By: Irvin Jackson | Published: September 27th, 2013
In direct response to a deadly fungal meningitis outbreak that killed dozens of people last year, the House and Senate are prepared to approve a bill that will strengthen the FDA’s regulatory authority over large compounding pharmacies that distribute drugs across state lines. However, the bill will also block the agency’s ability to regulate small facilities that have maintained the traditional role of compounding pharmacies.
The bill, known as the Drug Quality and Security Act (PDF), has been approved by committees in both the U.S. House of Representatives and the Senate, and it is expected to easily pass a full vote by both houses of Congress.
The legislation would create a new classification of compounding pharmacy for those large pharmacies that ship sterile drugs across state lines. They will become known as “outsourcing facilities” and the FDA will be able to regulate their activities. However, the bill shields traditional compounding pharmacies, which mix drugs otherwise unavailable on a per-prescription basis for local hospitals, from FDA oversight.
The bill will also set up a national system for tracking drugs through the distribution chain, which is designed to make it easy to identify drugs that are causing a problem, as well as counterfeits.
Legislative action was taken in the wake of a fungal meningitis outbreak that surfaced late last year, killing more than 60 people and sickened more than 700. The outbreak was linked back to contaminated epidural steroid injections distributed nationwide by the New England Compounding Center (NECC) in Framingham, Massachusetts, which had a long history of problems that went unaddressed by state and federal regulators.
About a year ago NECC recalled all of its sterile drugs after inspectors found sealed vials with visible fungus in them at the company’s facility. NECC had shipped more than 17,000 of those vials to hospitals and pain clinics in more than 20 states. The U.S. Centers for Disease Control and Prevention (CDC) estimated that 14,000 patients across the U.S. were exposed to the potentially contaminated shots.
The revelation of the scale of NECC’s operation, and the fact that the FDA and Massachusetts health officials had known about problems at the compounding pharmacy and did not act because they were unclear of the extent of their regulatory power, led to a nationwide crackdown on compounding pharmacies.
Since the outbreak, increased scrutiny by the FDA and state officials have identified a number of large compounding pharmacies that have questionable sterilization procedures, and in some cases the operators were found to be distributing drugs that were contaminated. The crackdown has also revealed that numerous compounding pharmacies are acting as “stealth drug manufacturers,” without having their drugs inspected by the FDA to ensure they were safe before shipping them nationwide.
In response to the increased scrutiny from the FDA, many of the pharmacies have pushed back against the federal agency, claiming that the agency had no authority to regulate them. This has given steam to the proposed legislation, as the FDA cited the examples as reason to have its authority clarified.

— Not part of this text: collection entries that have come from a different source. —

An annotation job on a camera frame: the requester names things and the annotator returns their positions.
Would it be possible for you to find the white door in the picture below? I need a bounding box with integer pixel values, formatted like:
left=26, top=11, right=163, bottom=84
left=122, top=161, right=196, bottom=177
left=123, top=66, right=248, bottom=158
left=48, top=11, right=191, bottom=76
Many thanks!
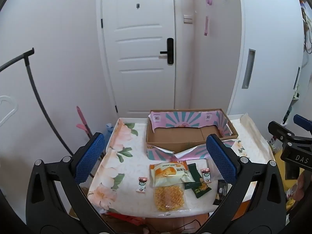
left=96, top=0, right=177, bottom=114

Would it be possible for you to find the yellow bread packet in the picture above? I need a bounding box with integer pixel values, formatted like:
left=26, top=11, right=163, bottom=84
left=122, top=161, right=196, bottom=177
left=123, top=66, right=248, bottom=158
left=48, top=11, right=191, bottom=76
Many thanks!
left=149, top=161, right=195, bottom=188

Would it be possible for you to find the red item under table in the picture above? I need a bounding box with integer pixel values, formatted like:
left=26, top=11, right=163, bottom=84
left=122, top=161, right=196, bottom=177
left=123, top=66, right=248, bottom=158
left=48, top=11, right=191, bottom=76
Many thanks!
left=105, top=212, right=147, bottom=226

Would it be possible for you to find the pink striped cardboard box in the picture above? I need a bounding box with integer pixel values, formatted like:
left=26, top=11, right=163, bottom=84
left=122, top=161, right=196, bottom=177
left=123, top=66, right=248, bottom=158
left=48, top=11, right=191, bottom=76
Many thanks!
left=146, top=108, right=239, bottom=160

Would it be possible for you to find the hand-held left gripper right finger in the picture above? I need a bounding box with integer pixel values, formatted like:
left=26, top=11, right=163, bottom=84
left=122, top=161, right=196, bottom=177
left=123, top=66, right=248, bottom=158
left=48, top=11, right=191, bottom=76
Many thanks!
left=195, top=134, right=287, bottom=234

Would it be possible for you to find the white hanger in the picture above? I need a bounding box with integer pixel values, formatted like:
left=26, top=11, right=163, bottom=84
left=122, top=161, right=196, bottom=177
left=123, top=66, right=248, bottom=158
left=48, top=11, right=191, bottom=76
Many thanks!
left=0, top=97, right=18, bottom=125

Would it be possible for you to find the black door lock handle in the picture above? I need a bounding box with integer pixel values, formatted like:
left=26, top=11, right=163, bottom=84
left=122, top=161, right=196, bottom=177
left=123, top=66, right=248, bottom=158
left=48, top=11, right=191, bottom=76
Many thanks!
left=160, top=38, right=175, bottom=65

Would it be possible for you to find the floral tablecloth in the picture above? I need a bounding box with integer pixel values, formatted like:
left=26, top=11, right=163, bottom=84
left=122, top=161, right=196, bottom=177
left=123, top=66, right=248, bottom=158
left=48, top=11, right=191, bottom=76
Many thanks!
left=88, top=113, right=276, bottom=218

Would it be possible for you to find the clear waffle packet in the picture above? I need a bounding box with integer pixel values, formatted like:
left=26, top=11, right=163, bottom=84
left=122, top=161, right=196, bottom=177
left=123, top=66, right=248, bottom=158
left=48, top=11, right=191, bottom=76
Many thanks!
left=153, top=184, right=192, bottom=212

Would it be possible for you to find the small white nut packet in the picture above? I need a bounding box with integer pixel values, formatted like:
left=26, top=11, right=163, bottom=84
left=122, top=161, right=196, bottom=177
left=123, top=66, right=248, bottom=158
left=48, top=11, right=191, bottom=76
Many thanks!
left=200, top=168, right=211, bottom=183
left=136, top=177, right=148, bottom=193

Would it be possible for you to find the white wardrobe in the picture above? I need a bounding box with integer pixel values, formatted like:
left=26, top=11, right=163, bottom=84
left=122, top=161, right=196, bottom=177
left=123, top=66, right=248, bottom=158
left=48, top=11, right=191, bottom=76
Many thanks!
left=228, top=0, right=305, bottom=117

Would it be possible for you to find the grey curved pole rack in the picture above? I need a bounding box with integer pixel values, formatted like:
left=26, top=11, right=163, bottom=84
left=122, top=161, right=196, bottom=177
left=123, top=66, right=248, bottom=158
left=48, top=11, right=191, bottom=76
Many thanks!
left=0, top=48, right=74, bottom=156

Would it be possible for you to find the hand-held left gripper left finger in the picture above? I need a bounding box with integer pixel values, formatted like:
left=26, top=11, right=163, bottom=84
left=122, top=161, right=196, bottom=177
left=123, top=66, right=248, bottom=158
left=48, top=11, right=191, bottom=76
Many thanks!
left=26, top=132, right=115, bottom=234

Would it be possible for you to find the black snack packet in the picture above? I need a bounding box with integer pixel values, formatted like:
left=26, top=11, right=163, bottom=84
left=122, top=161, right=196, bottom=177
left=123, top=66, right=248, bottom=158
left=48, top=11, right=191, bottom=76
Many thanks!
left=213, top=179, right=228, bottom=205

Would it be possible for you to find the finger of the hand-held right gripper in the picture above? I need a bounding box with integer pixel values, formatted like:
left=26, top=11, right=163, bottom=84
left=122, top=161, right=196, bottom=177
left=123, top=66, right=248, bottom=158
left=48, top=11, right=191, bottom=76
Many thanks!
left=268, top=121, right=296, bottom=148
left=293, top=114, right=312, bottom=130

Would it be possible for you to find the blue plastic object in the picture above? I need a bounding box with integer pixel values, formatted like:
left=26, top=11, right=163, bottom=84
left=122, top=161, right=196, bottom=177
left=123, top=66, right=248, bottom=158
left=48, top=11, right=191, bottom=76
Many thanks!
left=105, top=123, right=114, bottom=142

Big Pharma, Consumer Watchdog Groups, Fight Bill
While it is believed the bill will have an easy time passing through a combined House and Senate vote, the pharmaceutical industry is prepared to fight the bill in an unusual alliance with consumer watchdog groups.
Critics of the legislation say that a new, less secure, group of drug manufacturers will be created, which are not subject to the same safety standards as major drug companies.
Pharmaceutical companies want the bill to give the FDA the power to regulate large scale compounders, or outsourcing facilities, the same way that they are regulated, instead of creating a new set of rules. That would require they be classified as drug manufacturers, not outsourcing facilities.
Consumer watchdog groups like Public Citizen, often at odds with the pharmaceutical industry, agree, saying that the bill could lead to dangerous, unsafe drugs hitting the market and creates the risk of another major, deadly outbreak.
The pharmaceutical industry has pushed back against the legislation with a newly formed lobbying group called the Working Group on Pharmaceutical Safety, which surveyed 800 registered voters and found that most Americans want compounding pharmacies under the purview of the FDA.
NECC has been shut down for almost a year now, and has declared bankruptcy in the wake of numerous fungal meningitis lawsuits. There is still a chance that the company’s owners also may face criminal charges regarding their activity.